There are two key milestones in the outbound Customer Marketing critical path where marketing needs the customer to say "yes" for their corporation — these are the "ask" and the "approval" for activities. The "ask" is the request for participation in an activity and is best communicated by the CSR or ES. The "approval" is the customer's final written approval to publish, and is best secured by the CRR, CSR or ES, depending on the mood of the customer.

When a Prospect Sales Representative (PSR) needs either a reference call or site visit for Sales purposes, the PSR sends a filled out request Form to the CRR. The Form includes the name of the prospect company, the type of site and functionality they want to see, as well as any other details that are pertinent. The CRR evaluates the Form and obtains any needed clearance, and sends it to the appropriate customer for agreement to participate. This proves to the customer that the prospect is not a competitor, and sets the context for the request. The CRR works with the customer and the PSR (who works with the prospect) to set up the schedule for the activity. The CRR and PSR then hold a conference call with the customer to brief them on what is needed, and to uncover any potential issues.

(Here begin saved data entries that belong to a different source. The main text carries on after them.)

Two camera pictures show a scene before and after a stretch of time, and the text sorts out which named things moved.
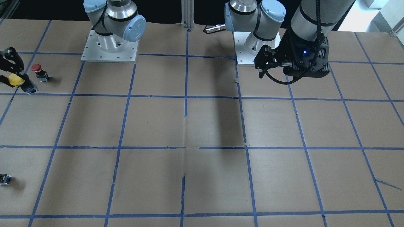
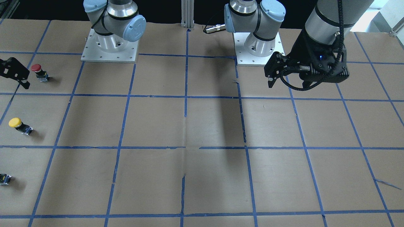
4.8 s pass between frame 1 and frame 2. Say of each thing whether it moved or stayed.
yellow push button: moved
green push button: stayed
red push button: stayed
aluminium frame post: stayed
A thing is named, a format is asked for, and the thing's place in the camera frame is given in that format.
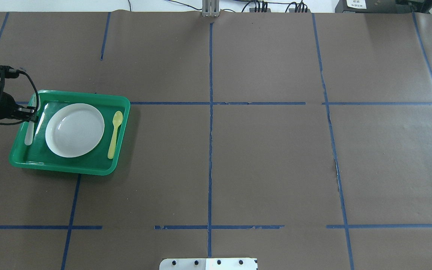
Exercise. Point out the black box with label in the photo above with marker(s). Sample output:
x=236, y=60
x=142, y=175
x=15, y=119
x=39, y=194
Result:
x=383, y=6

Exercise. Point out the pale green plastic fork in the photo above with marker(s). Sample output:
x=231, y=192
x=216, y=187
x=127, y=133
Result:
x=29, y=136

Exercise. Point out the white round plate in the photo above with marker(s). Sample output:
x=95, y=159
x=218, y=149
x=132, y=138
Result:
x=74, y=130

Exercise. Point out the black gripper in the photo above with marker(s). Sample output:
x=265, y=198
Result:
x=5, y=105

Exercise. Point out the aluminium frame post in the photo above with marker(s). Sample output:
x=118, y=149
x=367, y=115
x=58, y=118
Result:
x=211, y=8

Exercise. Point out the green plastic tray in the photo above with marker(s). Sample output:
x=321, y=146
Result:
x=39, y=156

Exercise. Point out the yellow plastic spoon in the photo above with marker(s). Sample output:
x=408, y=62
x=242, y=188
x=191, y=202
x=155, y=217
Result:
x=117, y=122

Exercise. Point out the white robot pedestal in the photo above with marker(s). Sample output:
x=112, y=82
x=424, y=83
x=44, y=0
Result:
x=209, y=264

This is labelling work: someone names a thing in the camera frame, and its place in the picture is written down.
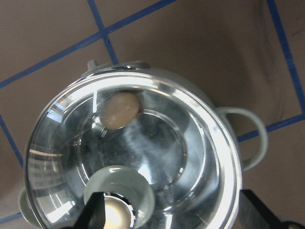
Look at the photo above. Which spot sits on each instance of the pale green cooking pot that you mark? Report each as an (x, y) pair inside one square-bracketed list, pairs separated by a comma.
[(250, 133)]

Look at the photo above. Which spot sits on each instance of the brown paper table mat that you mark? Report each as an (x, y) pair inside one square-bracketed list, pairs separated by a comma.
[(242, 53)]

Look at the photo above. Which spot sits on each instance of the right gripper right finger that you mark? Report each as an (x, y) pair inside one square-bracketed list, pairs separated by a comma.
[(254, 214)]

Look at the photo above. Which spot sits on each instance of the glass pot lid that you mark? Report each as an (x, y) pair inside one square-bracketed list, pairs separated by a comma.
[(131, 155)]

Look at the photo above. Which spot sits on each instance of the brown egg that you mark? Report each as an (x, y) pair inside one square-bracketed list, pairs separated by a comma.
[(120, 110)]

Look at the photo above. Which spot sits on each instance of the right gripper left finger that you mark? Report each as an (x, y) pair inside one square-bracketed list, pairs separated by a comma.
[(93, 213)]

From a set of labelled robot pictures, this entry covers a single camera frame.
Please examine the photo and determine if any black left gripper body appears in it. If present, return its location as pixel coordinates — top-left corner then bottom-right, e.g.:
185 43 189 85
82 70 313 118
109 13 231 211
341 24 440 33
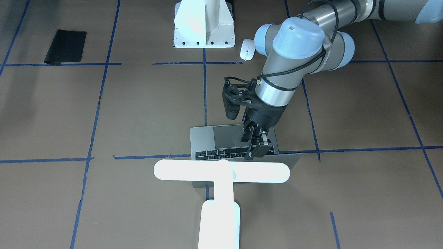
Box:
243 100 287 136

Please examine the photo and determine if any grey laptop computer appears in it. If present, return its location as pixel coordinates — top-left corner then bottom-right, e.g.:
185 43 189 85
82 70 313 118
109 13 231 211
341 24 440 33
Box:
190 124 302 170

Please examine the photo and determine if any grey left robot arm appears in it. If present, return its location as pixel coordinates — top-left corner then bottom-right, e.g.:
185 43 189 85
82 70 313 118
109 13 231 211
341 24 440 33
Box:
232 0 442 160

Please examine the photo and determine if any white computer mouse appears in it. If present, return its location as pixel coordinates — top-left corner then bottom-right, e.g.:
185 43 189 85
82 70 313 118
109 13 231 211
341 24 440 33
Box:
239 38 256 61

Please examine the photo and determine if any white desk lamp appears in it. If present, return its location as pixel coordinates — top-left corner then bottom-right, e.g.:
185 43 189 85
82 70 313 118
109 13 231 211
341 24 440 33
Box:
154 159 290 249

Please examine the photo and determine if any black mouse pad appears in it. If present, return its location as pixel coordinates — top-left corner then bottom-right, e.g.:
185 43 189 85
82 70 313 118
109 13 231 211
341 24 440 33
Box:
44 29 87 66

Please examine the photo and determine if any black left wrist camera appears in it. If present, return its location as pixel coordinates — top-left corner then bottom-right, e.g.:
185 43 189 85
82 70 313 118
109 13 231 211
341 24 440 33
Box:
223 77 257 120

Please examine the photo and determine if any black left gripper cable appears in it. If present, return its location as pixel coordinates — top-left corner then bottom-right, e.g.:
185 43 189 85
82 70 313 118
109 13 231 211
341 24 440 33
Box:
258 0 359 91

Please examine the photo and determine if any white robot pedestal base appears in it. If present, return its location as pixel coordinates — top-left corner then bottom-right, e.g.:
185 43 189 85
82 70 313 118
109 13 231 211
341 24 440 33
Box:
173 0 236 48

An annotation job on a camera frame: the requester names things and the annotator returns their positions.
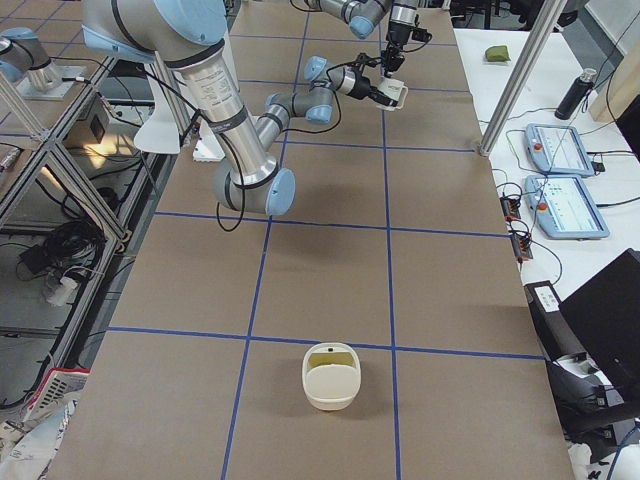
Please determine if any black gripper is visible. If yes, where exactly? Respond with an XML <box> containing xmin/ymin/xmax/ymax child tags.
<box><xmin>382</xmin><ymin>22</ymin><xmax>431</xmax><ymax>78</ymax></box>
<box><xmin>344</xmin><ymin>53</ymin><xmax>384</xmax><ymax>103</ymax></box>

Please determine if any white HOME mug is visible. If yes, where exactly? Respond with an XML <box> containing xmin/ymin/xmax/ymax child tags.
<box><xmin>376</xmin><ymin>77</ymin><xmax>409</xmax><ymax>111</ymax></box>

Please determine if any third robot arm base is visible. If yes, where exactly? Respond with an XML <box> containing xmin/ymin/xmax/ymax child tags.
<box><xmin>1</xmin><ymin>27</ymin><xmax>86</xmax><ymax>101</ymax></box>

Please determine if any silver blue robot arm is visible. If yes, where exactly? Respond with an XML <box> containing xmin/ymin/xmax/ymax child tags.
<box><xmin>304</xmin><ymin>0</ymin><xmax>432</xmax><ymax>78</ymax></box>
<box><xmin>82</xmin><ymin>1</ymin><xmax>397</xmax><ymax>216</ymax></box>

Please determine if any green cloth pouch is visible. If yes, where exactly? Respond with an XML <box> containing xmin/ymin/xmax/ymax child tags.
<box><xmin>484</xmin><ymin>45</ymin><xmax>511</xmax><ymax>63</ymax></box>

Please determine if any black water bottle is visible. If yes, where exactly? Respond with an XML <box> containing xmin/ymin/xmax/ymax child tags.
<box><xmin>554</xmin><ymin>68</ymin><xmax>598</xmax><ymax>120</ymax></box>

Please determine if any far teach pendant tablet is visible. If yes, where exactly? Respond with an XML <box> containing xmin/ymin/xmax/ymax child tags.
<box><xmin>525</xmin><ymin>123</ymin><xmax>595</xmax><ymax>177</ymax></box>

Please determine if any teach pendant tablet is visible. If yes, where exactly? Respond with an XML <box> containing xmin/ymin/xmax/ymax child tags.
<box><xmin>525</xmin><ymin>123</ymin><xmax>595</xmax><ymax>177</ymax></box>
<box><xmin>523</xmin><ymin>174</ymin><xmax>610</xmax><ymax>240</ymax></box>

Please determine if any orange terminal block strip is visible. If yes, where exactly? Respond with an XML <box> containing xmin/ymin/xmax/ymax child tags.
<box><xmin>499</xmin><ymin>196</ymin><xmax>533</xmax><ymax>264</ymax></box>

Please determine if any near teach pendant tablet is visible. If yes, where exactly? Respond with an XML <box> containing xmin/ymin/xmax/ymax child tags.
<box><xmin>523</xmin><ymin>174</ymin><xmax>610</xmax><ymax>240</ymax></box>

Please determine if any cream plastic basket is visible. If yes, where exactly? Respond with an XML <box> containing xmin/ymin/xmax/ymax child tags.
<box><xmin>301</xmin><ymin>342</ymin><xmax>361</xmax><ymax>411</ymax></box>

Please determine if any black Huawei monitor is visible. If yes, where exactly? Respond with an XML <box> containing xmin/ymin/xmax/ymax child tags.
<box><xmin>560</xmin><ymin>248</ymin><xmax>639</xmax><ymax>400</ymax></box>

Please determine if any aluminium corner post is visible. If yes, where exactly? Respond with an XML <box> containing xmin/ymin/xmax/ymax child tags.
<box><xmin>478</xmin><ymin>0</ymin><xmax>567</xmax><ymax>157</ymax></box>

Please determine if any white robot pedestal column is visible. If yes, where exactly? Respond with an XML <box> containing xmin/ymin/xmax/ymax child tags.
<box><xmin>134</xmin><ymin>0</ymin><xmax>246</xmax><ymax>164</ymax></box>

It is mandatory that the PSR and the CRR participate in the reference call and/or site visit as each plays a critical role. The CRR focuses on how the visit is progressing (listening to customer feedback and, overall, making sure the customer is comfortable) while the PSR focuses on closing the deal with the prospect. The customer should not be on a phone call more than one hour, and a site visit ideally should be two hours with a set agenda. Customers may also set up their own rules for calls and visits (for example: questions must be sent prior to the visit so that they can prepare answers.)

In addition, best practices dictate that your company set expectations and rules for customer reference calls and site visits. For example, you may require that your customer have 1) a person in management present to speak to the prospect for an overview and/or Q&A, 2) a person in the functional area who knows your product and the deployment, and 3) someone from IT to discuss the deployment (if technology product).

Once your call, visit or marketing activity has been completed, the CSR shows your company's appreciation in a tangible way, and the CRR sends a letter of thanks from the CEO. The CRR also fills out an activity report, loads information into the corporate CRM or SFA database, and sends the CSR a copy of the activity report on their customer. The continuous cycle of referral, ask, approval and feedback will become an efficient machine, feeding your sales cycle with references, campaigns and tools to help Sales close deals more quickly and efficiently.

III. Protect Your Customers from Overuse

When you have great customers, it is hard to avoid overusing them because they say such great things about your products and services. Every PSR wants to have them talk to their prospects, and outbound customer marketing wants them in many marketing activities. All these activities added together take a tremendous amount of time, and will be a burden on your customers. So in reality, you must carefully protect your customers and not "abuse" them or you will make them angry and lose them as references. And, from a marketing perspective, overusing a few customers, and excluding others, will make you an easy mark for the competition to say you don't have, and can't secure, many customers.

If a customer likes your company and/or the CRR, that customer won't generally object to giving references unless they are completely abused. If a customer doesn't like your company or CRR, that customer will object to giving references of any kind, regardless of how well your product performs.

Not surprisingly, if a customer is not getting good service or is having problems, that customer will object vigorously to giving references, and make terrible references, even if the problem is transient. Fix the problem first, then ask for the reference. Note that all customers have problems from time to time — so the CRR tracks these issues, monitors timing, keeps good records, and provides currently-satisfied customers for any reference activity.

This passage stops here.